FINOM ha fatto di questa consapevolezza un’arma vincente, scegliendo di creare sin dal primo giorno una struttura e un prodotto in grado di adattarsi ai diversi contesti nazionali di business, scegliendo subito il mercato europeo come reale mercato di riferimento.
La valutazione del prodotto su cui concentrarsi e delle partnership da sviluppare è partita dall’identificazione di esigenze omogenee e diffuse su tutto il continente, per poi essere verificate su ogni singolo mercato, attraverso innumerevoli test e interviste con clienti potenziali e reali.
L’aspetto regolamentare è di fondamentale importanza, perché determina le scelte di sviluppo di nuove funzionalità e la roadmap per la loro creazione.
Un percorso interno che si costruisce tramite confronti costanti su come avere un prodotto compliant, ma che allo stesso tempo garantisca la migliore user experience per il cliente finale, in coerenza con il proprio brand e la propria mission.

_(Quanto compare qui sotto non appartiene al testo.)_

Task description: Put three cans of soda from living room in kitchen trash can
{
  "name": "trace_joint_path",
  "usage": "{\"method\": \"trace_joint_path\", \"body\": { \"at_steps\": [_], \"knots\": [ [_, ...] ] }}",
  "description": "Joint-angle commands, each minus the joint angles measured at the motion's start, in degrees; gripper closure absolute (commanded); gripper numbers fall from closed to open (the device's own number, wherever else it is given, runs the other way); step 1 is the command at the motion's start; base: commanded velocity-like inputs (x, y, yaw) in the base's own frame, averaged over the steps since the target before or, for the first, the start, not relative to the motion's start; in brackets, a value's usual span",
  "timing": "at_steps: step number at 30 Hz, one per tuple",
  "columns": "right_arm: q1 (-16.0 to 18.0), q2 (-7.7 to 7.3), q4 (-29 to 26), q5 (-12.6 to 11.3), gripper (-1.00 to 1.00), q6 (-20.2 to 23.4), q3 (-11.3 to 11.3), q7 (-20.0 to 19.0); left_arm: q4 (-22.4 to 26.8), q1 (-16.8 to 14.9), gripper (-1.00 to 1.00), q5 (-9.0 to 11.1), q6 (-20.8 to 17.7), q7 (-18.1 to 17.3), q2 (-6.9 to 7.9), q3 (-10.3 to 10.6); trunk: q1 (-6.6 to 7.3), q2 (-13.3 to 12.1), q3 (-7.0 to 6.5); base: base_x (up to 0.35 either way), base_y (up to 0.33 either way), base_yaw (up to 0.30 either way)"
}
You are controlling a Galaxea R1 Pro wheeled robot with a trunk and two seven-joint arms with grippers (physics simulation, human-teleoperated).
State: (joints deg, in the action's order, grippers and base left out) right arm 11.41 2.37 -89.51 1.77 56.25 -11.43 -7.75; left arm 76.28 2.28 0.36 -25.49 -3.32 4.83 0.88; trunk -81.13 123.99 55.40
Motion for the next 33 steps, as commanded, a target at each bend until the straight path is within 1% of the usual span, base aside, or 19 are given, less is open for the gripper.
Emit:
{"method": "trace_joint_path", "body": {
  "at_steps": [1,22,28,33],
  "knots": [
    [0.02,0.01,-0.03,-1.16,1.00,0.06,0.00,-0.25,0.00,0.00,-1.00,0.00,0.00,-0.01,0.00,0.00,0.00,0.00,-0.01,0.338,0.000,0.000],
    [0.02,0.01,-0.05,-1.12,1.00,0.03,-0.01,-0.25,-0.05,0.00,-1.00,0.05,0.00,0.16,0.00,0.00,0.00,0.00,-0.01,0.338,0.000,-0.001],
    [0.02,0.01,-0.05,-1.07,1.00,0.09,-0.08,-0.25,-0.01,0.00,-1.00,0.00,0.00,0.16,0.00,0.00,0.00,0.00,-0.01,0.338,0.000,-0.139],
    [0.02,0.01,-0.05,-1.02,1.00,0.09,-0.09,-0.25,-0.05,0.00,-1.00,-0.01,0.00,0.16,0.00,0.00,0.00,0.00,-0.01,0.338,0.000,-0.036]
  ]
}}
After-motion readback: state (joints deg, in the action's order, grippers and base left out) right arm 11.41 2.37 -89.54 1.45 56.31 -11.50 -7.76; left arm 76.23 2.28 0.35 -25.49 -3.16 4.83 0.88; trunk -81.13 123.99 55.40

A determinare l’efficacia o meno di questo percorso è la scelta d’investire in persone che sono esperte del singolo mercato nazionale e che possono quindi interagire direttamente con i potenziali clienti locali, arrivando a conclusioni che sarebbero fuori portata senza la conoscenza dei contesti culturali di riferimento.
Proprio per tutti questi aspetti, la gestione di una start-up fintech che vuole essere internazionale sin dal primo giorno resta una sfida stimolante, da affrontare quotidianamente con consapevolezza e determinazione.
Insomma: se state pensando di lanciare la vostra start-up, dedicate il giusto tempo e le giuste risorse a ideare una possibile espansione internazionale. Altrimenti rischiate di fare il salto affidandovi a conclusioni troppo semplicistiche e peccati di ottimismo, che potrebbero far naufragare il progetto.